"I don't intend to plait my hair in a queue any more," Hamish declared contemptuously. "The men in this country," he continued with a lofty air, "have too much men's work to do to busy themselves with plaiting hair and wearing a bobbing pig-tail at their ears." He shook his own dangling curls as he spoke.
Fifine babbled out an assortment of words with many an ellipsis and many a breathy aspiration which even those accustomed to the infant infirmities of her tongue could with difficulty interpret. Both Odalie and Hamish, bending attentive eyes upon her, discerned at last the words to mean that Mr. Gilfillan had no hair to plait. At this Hamish looked blank for a moment and in consternation; Odalie exclaimed, "Oh, oh!" but Fifine infinitely admired Mr. Gilfillan, and nothing doubted him worthy of imitation.

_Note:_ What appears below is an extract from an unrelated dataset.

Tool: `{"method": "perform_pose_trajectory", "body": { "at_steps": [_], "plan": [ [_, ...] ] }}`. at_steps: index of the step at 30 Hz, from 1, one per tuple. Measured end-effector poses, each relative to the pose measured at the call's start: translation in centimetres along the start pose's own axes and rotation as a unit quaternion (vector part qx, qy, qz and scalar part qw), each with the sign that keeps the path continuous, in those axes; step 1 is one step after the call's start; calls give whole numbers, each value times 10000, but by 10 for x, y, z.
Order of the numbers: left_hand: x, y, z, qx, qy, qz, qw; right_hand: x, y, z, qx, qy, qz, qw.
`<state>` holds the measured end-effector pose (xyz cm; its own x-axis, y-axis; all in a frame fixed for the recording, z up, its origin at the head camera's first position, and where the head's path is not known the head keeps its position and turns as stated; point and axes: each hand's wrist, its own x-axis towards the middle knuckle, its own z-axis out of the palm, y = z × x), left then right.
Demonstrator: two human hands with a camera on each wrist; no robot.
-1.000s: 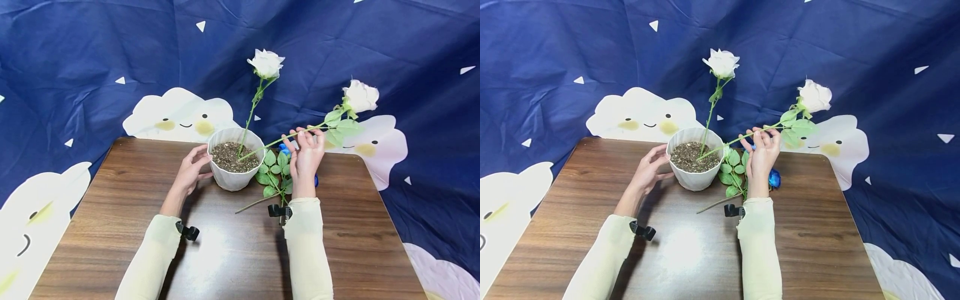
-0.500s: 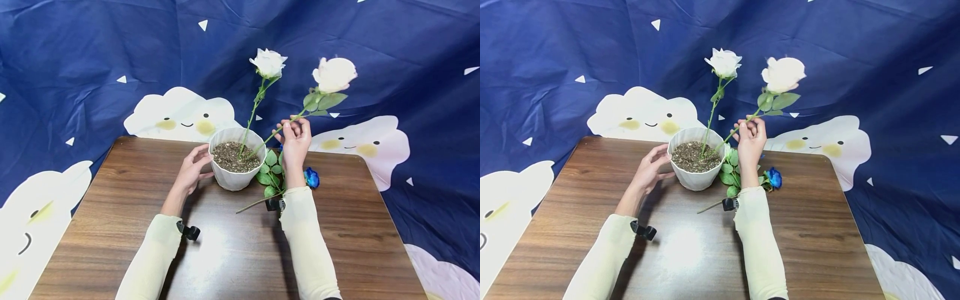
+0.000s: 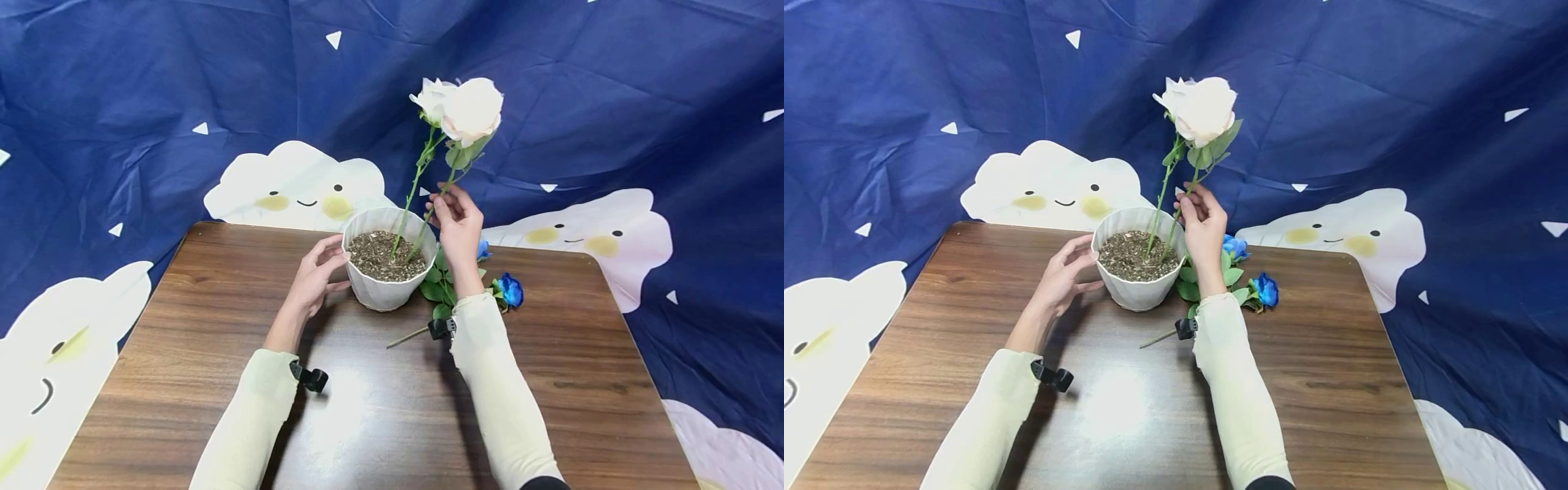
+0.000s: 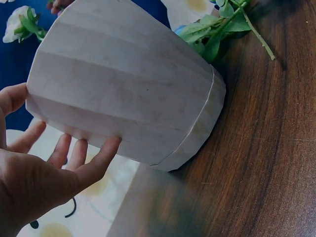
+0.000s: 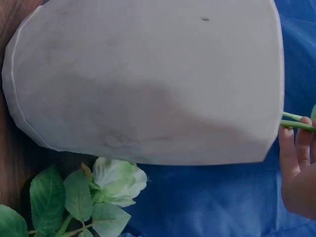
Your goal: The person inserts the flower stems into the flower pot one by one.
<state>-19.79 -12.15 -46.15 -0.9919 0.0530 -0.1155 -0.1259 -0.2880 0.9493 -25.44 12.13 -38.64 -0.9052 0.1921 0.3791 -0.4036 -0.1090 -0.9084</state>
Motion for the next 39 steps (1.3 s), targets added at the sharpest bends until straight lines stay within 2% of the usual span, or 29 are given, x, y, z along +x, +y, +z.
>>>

"I'll have none, but for a different reason. I'll cut my lovely locks close with Odalie's shears as soon as she finds them," Hamish declared.
He did not dream that they were already found and bestowed in a safe nook in a crevice between the chinking where they would not be again discovered in a hurry, for he had earlier expressed his determination to forsake the gentility of long hair in emulation of sundry young wights, the roaring blades of single men about the settlement.
Odalie was too tactful to remonstrate. "And oh!" she exclaimed with a sort of ecstasy. "My pouncet-box! how sweet! delicieux!" She presented the gold filigree at the noses successively of Hamish and Fifine and the cat, all of whom sniffed in polite ecstasy, but Kitty suddenly wiped her nose with her paw several times and then began to wash her face.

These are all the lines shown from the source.